In mathematical terms, one approximates a data matrix $\mathbf{X} \in \mathbb{R}^{m \times n}$ with nonnegative entries $x_{ij}$ by a product of two low-rank matrices $\mathbf{V} \in \mathbb{R}^{m \times r}$ and $\mathbf{W} \in \mathbb{R}^{r \times n}$ with nonnegative entries $v_{ik}$ and $w_{kj}$. Consider minimization of the squared Frobenius norm
$$
	L(\mathbf{V}, \mathbf{W}) = \|\mathbf{X} - \mathbf{V} \mathbf{W}\|_{\text{F}}^2 = \sum_i \sum_j \left(x_{ij} - \sum_k v_{ik} w_{kj} \right)^2, \quad v_{ik} \ge 0, w_{kj} \ge 0,
$$
which should lead to a good factorization.

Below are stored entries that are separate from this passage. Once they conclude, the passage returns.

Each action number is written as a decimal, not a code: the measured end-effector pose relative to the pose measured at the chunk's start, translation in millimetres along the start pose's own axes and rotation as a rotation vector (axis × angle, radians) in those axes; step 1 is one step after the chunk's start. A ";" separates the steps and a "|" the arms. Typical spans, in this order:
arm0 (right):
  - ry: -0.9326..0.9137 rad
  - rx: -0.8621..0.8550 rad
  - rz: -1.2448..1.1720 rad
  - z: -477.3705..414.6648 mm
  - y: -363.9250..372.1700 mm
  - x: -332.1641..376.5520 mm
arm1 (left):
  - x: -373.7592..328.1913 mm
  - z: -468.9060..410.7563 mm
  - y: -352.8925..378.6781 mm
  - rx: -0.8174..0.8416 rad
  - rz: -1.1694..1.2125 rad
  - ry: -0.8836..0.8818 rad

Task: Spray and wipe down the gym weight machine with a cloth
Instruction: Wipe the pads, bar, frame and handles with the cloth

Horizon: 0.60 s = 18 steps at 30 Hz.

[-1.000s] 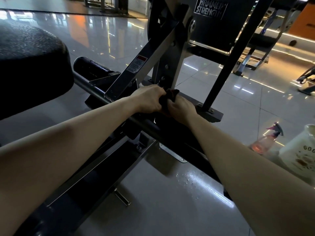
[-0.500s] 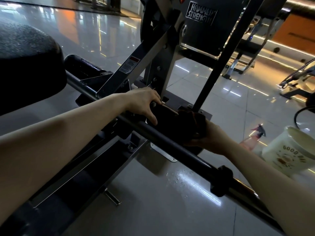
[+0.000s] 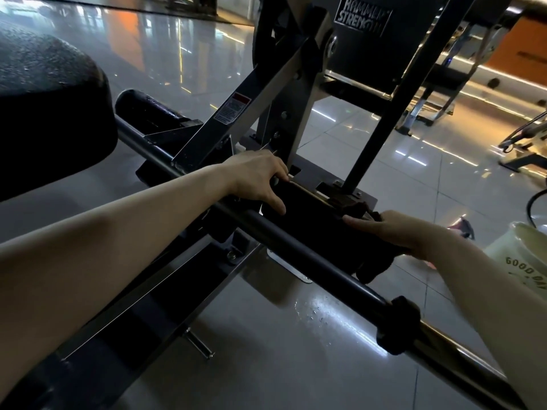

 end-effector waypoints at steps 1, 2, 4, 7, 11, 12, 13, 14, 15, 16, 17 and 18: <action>-0.032 -0.041 0.100 1.4 3.0 8.2 | 1.5 -0.8 0.3 -0.008 0.000 -0.007; -0.063 -0.080 0.161 2.1 9.9 17.7 | 3.2 -2.6 1.3 -0.018 0.003 -0.018; -0.089 -0.204 0.250 1.5 28.2 39.3 | 4.4 -5.3 3.4 -0.034 0.005 -0.027; -0.199 -0.309 0.351 -15.9 60.4 87.2 | 4.5 -7.7 6.1 -0.053 0.007 -0.043; -0.326 -0.343 0.218 -53.8 97.0 144.3 | 2.6 -4.2 0.3 -0.149 0.066 -0.123; -0.340 -0.351 0.193 -57.8 99.9 148.4 | 1.8 -3.1 -1.1 -0.173 0.061 -0.135; -0.370 -0.348 0.212 -55.9 99.7 148.6 | 1.3 -2.6 -1.8 -0.183 0.060 -0.147; -0.398 -0.340 0.246 -49.7 95.1 141.8 | 0.1 -2.5 -2.4 -0.178 0.069 -0.145; -0.432 -0.326 0.293 -42.3 89.0 130.6 | 0.2 -2.7 -2.0 -0.164 0.074 -0.140; -0.458 -0.321 0.344 -32.9 81.0 117.1 | -0.7 -2.1 -2.5 -0.147 0.071 -0.125; -0.480 -0.333 0.384 -22.9 71.9 102.6 | -0.7 -2.4 -2.4 -0.130 0.062 -0.111; -0.482 -0.340 0.405 -11.2 63.1 88.3 | -0.7 -1.4 -2.7 -0.115 0.059 -0.101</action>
Point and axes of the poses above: each hand's wrist, its own z-axis away from the middle knuckle, its own y-axis out of the palm, x = y × z, the point moved 3 cm from there along -z, towards the middle knuckle, and after that the axes turned 10 degrees about -x, right-handed, at the moved point
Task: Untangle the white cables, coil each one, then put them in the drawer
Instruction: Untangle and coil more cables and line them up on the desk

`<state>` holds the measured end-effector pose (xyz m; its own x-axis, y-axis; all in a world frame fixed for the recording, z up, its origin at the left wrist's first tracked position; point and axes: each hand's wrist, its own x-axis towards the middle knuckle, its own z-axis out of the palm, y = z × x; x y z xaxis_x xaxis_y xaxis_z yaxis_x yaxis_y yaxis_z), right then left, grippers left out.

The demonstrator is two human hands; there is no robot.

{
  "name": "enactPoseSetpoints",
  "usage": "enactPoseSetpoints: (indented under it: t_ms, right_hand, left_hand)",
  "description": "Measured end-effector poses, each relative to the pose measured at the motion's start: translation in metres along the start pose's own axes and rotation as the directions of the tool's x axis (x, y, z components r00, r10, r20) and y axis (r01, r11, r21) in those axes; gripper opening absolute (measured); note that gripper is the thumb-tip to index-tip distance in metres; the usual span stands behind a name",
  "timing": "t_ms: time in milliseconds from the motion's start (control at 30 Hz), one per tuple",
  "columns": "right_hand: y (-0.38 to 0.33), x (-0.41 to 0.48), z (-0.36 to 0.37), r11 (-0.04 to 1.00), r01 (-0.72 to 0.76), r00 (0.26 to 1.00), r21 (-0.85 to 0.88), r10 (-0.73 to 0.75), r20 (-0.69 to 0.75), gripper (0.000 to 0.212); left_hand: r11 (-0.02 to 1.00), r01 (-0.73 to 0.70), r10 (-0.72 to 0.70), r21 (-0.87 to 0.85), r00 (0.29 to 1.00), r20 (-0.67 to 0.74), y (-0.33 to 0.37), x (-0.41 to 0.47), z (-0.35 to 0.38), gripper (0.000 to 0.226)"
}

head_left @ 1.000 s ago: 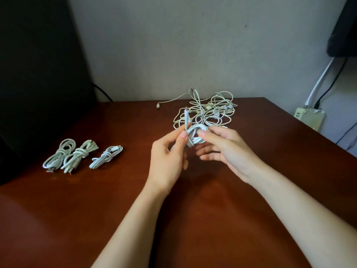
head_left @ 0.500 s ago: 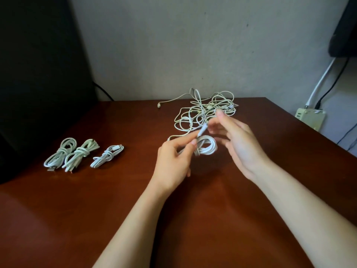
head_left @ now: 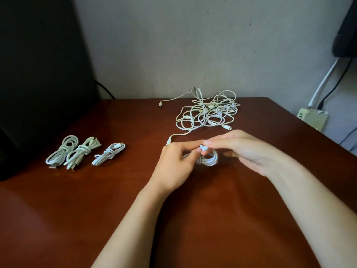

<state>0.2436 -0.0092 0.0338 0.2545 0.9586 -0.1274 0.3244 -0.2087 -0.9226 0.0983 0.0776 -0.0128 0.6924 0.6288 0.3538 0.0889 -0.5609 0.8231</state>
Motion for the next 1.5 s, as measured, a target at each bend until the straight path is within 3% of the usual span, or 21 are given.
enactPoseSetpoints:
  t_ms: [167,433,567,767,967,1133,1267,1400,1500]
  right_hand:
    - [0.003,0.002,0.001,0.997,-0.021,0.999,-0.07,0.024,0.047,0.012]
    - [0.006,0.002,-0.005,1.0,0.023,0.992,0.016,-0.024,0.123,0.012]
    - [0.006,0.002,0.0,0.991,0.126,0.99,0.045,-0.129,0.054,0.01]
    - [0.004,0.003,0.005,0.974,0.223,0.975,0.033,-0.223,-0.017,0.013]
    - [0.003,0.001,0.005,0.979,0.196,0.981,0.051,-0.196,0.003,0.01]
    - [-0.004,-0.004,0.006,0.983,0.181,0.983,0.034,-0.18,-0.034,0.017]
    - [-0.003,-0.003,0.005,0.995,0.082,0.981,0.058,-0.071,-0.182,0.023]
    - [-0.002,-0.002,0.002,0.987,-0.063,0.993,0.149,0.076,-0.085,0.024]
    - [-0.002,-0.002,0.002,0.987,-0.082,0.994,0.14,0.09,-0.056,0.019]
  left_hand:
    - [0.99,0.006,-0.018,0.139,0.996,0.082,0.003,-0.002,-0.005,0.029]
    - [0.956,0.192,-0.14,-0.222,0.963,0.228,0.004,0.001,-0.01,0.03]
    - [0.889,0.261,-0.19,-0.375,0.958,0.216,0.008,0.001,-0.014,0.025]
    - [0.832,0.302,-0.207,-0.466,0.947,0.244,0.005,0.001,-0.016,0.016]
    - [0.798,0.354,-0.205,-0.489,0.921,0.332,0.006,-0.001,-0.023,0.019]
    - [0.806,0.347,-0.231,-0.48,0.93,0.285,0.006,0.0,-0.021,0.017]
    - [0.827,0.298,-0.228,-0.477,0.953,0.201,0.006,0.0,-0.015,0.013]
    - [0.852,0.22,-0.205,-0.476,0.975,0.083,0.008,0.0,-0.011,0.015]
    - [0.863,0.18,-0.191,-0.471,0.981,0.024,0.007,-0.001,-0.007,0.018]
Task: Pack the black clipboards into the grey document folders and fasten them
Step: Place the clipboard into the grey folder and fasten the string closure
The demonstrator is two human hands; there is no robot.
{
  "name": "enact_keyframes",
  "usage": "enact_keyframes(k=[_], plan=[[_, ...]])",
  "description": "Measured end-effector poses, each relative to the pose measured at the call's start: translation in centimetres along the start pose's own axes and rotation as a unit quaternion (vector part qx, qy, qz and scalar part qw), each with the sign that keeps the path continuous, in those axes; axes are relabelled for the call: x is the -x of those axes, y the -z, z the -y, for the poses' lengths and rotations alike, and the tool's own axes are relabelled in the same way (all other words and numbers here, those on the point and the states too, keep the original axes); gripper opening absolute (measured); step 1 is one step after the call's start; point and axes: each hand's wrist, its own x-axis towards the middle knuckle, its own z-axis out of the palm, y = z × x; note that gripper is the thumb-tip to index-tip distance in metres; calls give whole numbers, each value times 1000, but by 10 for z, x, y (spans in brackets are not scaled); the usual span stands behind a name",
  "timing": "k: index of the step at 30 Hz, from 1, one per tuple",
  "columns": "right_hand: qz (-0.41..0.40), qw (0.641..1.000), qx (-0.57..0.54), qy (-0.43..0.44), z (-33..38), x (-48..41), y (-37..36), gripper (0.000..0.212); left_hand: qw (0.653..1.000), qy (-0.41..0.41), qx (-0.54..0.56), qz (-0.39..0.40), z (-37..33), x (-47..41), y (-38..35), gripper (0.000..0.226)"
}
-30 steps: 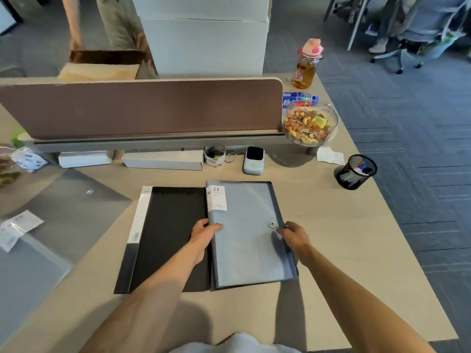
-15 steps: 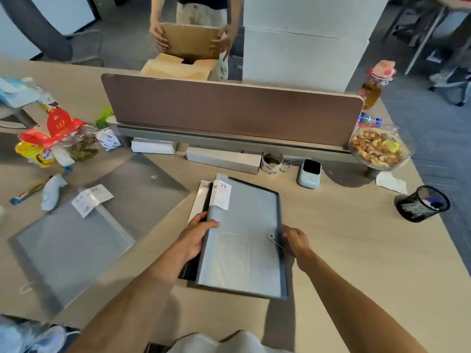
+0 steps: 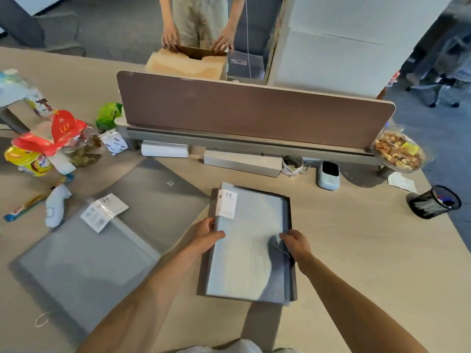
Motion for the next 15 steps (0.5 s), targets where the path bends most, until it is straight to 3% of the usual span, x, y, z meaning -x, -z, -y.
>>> enact_keyframes(k=[6,10,13,15], plan=[[-18,1000,1,-20,0,1,-7,26,999,-11,-28,45,1,-13,9,48],[-42,999,27,-15,-20,-21,-11,42,997,3,-10,71,-9,-13,4,45],[-39,999,26,-10,-14,-14,-9,26,997,25,-10,79,-9,-16,-2,46],[-25,1000,15,-11,-14,-12,-3,29,995,40,-12,86,-5,-21,-7,48]])
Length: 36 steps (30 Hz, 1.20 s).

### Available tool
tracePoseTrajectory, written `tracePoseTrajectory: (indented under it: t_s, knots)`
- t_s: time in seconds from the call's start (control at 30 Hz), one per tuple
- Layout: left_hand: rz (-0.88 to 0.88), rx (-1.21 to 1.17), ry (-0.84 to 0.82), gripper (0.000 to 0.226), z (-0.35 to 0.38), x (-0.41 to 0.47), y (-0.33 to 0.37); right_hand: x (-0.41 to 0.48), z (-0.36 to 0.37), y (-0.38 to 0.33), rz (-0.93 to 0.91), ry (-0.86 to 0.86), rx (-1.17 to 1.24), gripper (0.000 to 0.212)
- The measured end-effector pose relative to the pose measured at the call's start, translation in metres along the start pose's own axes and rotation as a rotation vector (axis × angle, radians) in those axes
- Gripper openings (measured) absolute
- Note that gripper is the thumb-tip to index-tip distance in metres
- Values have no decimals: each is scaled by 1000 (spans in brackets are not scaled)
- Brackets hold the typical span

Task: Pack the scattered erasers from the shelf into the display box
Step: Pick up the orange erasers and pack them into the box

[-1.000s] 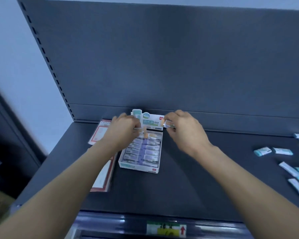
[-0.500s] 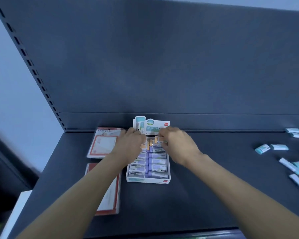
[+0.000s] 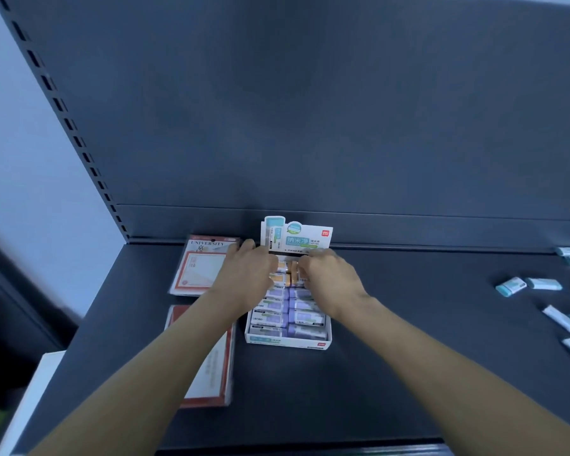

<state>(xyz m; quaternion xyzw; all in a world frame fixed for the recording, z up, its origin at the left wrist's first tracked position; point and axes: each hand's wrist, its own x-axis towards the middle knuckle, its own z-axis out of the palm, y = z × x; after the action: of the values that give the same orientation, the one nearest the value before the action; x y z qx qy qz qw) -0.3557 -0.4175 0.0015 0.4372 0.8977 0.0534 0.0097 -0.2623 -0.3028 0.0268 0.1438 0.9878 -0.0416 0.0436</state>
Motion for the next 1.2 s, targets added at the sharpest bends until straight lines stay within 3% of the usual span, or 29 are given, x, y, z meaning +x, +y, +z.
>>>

Later in the course we will learn how to derive a majorization-minimization (MM) algorithm with iterative updates
$$
	v_{ik}^{(t+1)} = v_{ik}^{(t)} \frac{\sum_j x_{ij} w_{kj}^{(t)}}{\sum_j b_{ij}^{(t)} w_{kj}^{(t)}}, \quad \text{where } b_{ij}^{(t)} = \sum_k v_{ik}^{(t)} w_{kj}^{(t)},
$$
$$
	w_{kj}^{(t+1)} = w_{kj}^{(t)} \frac{\sum_i x_{ij} v_{ik}^{(t+1)}}{\sum_i b_{ij}^{(t+1/2)} v_{ik}^{(t+1)}}, \quad \text{where } b_{ij}^{(t+1/2)} = \sum_k v_{ik}^{(t+1)} w_{kj}^{(t)}
$$
that drive the objective $L^{(t)} = L(\mathbf{V}^{(t)}, \mathbf{W}^{(t)})$ downhill. Superscript $t$ indicates iteration number. Efficiency (both speed and memory) will be the most important criterion when grading this problem.


1. Implement the algorithm with arguments: $\mathbf{X}$ (data, each row is a vectorized image), rank $r$, convergence tolerance, and optional starting point.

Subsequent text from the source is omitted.